Medicare to start reimbursement for aortic aneurysm screenings
Pittsburgh Business Times - by Kris B. Mamula
Testing for a deadly problem that mostly affects men is getting a new focus with Medicare's decision to pay for screening starting this year.
Medicare recipients are now entitled to a one-time ultrasound test for abdominal aortic aneurysms. The test is recommended for people who have smoked or have a family history of the problem. The aorta is a large blood vessel that can weaken, balloon without warning and burst, sometimes causing sudden death.
"People might not realize they have them," said Dr. Michael Makaroun, vascular surgery chief at the University of Pittsburgh Medical Center.
If the aneurysm goes undetected and untreated and the aorta bursts, patients can die quickly from internal bleeding.
"Only half of the people who get to the hospital make it," said Dr. Satish Muluk, Allegheny General Hospital vascular surgery division director. "A lot of people never make it to the hospital."
Paul Lapcevic was one of the lucky ones.
He was watching TV in bed one night three years ago, when he put the remote control on his belly. To his surprise, the retired 78-year-old high school teacher watched the control bump up and down with the beating of his heart.
"I'd always been thin," he said, "but I didn't remember that happening before."
He'd inadvertently placed the device atop an undiagnosed aneurysm.
"I'm almost positive I have an abdominal aneurysm," he told the nurse at his doctor's office. Lapcevic's aorta had bulged to 6.8 centimeters, about triple the normal size.
His family doctor referred him to Allegheny General Hospital on the North Side where surgeon Daniel Benkart repaired the problem using a minimally invasive technique where a synthetic fabric tube is snaked to the affected artery from a small incision in the groin.
This procedure has become the preferred method of treatment since 1995, Makaroun said.
"It turned out really, really well," said Lapcevic, who attributed the surgery's success to a lifelong passion for staying fit.
Eight out of 10 people with abdominal aneurysms are men, although the risk of rupture is higher for the same size aneurysm in women when compared to men, according to Muluk.
No intervention is necessary until an abdominal aorta roughly doubles in size, said Makaroun, adding that Medicare's decision to reimburse for one screening test, "is clearly not adequate, but it's a first step."
The conventional treatment for aneurysm repair is open surgery, where an incision is made in the belly, and the affected artery is clamped above and below the weak spot, which allows the surgeon to sew the fabric tube into place.
Big differences in recovery time distinguish the two approaches.

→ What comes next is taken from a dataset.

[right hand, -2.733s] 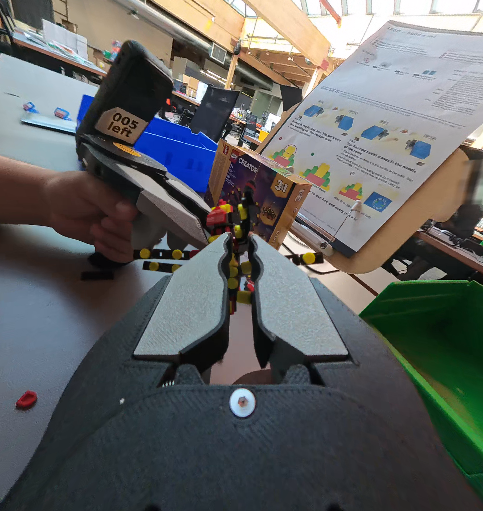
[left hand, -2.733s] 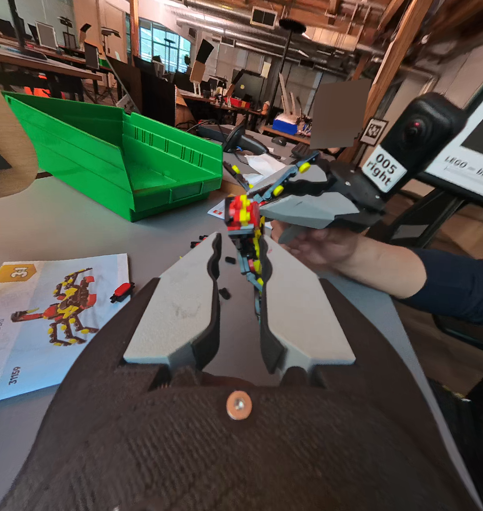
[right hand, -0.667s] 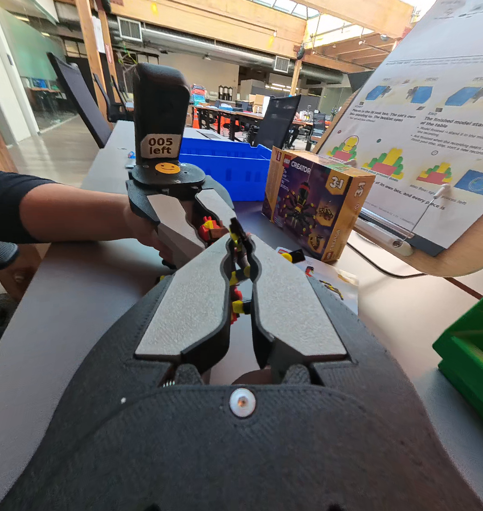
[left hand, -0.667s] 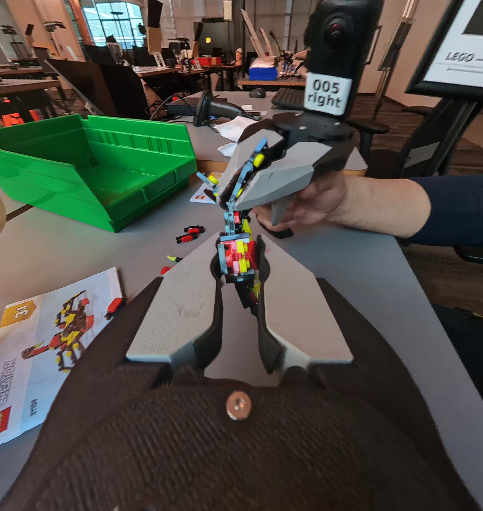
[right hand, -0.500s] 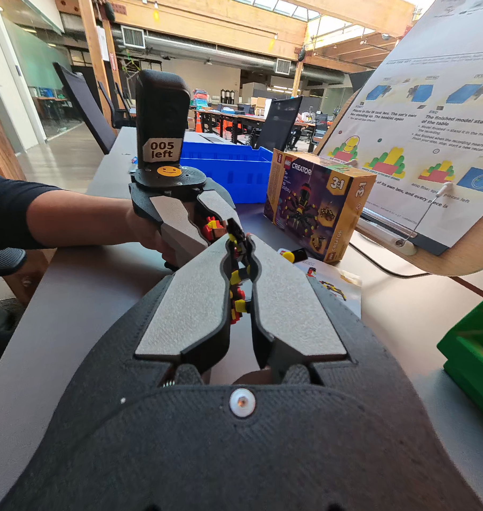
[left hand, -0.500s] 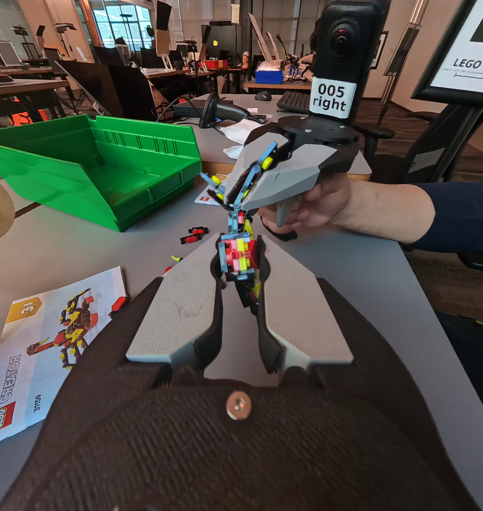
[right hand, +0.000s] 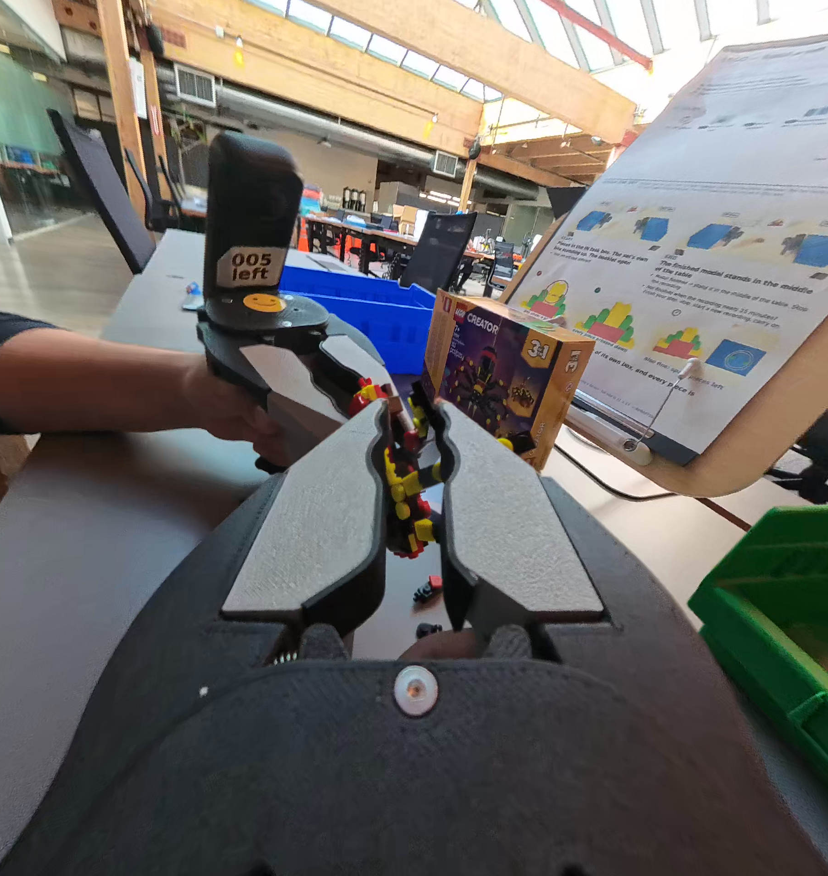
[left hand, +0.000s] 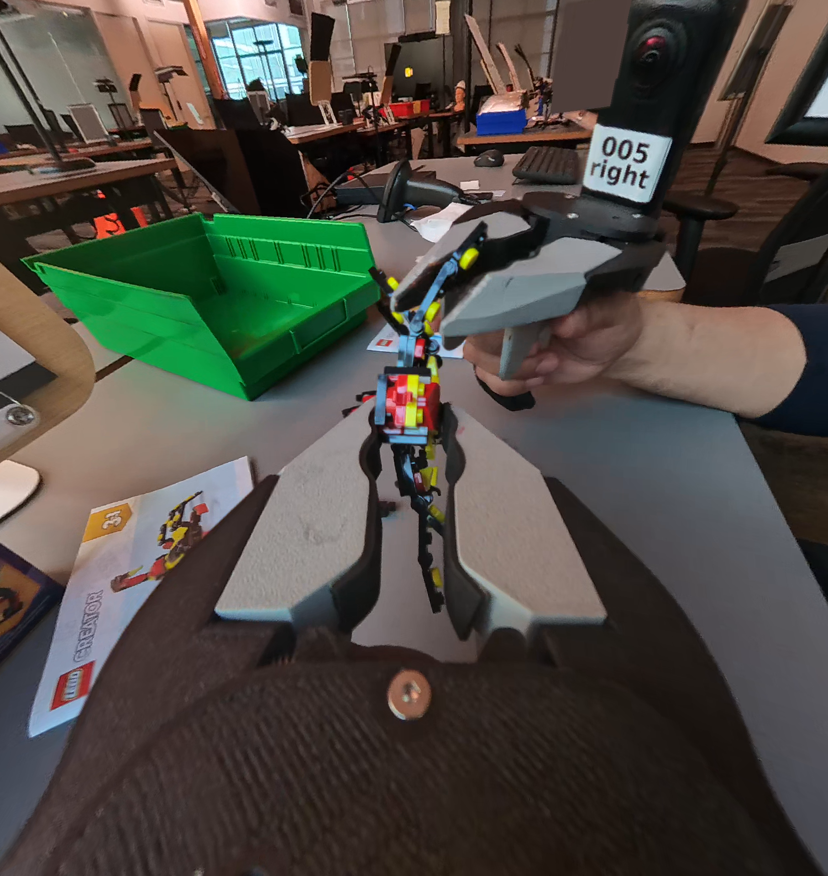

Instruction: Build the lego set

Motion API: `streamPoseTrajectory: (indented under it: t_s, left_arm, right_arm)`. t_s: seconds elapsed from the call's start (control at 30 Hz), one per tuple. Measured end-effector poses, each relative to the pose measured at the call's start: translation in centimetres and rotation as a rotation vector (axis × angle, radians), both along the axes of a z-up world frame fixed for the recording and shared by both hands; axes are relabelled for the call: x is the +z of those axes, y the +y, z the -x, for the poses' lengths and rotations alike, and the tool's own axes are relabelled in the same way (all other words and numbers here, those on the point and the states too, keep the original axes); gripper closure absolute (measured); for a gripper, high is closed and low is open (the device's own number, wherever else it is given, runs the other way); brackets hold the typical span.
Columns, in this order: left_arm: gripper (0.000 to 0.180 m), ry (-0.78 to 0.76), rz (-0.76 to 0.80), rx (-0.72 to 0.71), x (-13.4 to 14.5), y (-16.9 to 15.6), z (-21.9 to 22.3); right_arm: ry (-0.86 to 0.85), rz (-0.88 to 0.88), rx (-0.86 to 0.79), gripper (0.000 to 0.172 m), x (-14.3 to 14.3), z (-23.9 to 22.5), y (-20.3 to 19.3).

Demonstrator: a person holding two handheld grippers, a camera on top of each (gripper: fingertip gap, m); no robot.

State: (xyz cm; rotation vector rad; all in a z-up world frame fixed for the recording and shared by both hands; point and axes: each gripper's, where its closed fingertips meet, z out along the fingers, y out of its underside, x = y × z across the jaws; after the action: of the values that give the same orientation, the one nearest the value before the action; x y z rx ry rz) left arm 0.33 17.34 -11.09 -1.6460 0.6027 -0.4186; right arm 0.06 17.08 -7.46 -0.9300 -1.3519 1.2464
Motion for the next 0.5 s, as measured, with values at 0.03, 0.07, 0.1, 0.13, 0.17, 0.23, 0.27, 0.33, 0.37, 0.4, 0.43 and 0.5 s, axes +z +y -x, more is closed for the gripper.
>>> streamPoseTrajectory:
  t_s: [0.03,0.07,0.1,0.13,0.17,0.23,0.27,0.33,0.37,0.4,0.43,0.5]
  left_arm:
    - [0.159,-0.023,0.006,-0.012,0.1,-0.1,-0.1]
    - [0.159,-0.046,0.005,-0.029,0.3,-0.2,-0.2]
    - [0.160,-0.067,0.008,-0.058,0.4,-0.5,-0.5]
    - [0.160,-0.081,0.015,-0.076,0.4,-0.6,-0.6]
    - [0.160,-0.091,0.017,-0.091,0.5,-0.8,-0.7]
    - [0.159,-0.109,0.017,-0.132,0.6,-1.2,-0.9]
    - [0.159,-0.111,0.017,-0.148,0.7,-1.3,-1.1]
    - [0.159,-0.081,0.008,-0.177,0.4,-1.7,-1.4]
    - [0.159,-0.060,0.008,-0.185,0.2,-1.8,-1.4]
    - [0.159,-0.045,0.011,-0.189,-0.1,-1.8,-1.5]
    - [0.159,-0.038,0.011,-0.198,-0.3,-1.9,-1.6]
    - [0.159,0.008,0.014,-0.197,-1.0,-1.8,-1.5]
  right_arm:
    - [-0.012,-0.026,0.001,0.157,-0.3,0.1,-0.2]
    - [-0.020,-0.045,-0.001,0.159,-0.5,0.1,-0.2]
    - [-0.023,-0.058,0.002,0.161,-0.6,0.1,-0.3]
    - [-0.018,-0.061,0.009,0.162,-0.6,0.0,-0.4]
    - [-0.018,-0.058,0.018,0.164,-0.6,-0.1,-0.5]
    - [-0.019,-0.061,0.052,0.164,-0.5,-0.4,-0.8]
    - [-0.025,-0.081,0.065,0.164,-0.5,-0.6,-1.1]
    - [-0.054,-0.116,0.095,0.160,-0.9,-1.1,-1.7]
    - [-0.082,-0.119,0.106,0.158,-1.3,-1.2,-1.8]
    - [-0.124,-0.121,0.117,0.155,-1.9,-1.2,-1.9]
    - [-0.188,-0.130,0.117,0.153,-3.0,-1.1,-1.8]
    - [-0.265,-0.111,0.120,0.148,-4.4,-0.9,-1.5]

The minimally invasive method allows the patient to go home the next day and back to work in a week, Makaroun said.
Open surgical repair means a five- to seven-day hospital stay and six weeks of recovery.
The less invasive procedure is also safer: open surgical repair has a mortality rate of less than 5 percent, compared to 1 percent to 2 percent for the simpler procedure.
The downside is that the less invasive approach requires follow-up monitoring, Muluk said, because in 10 percent to 12 percent of patients, the synthetic tubes will slip out of place or leak.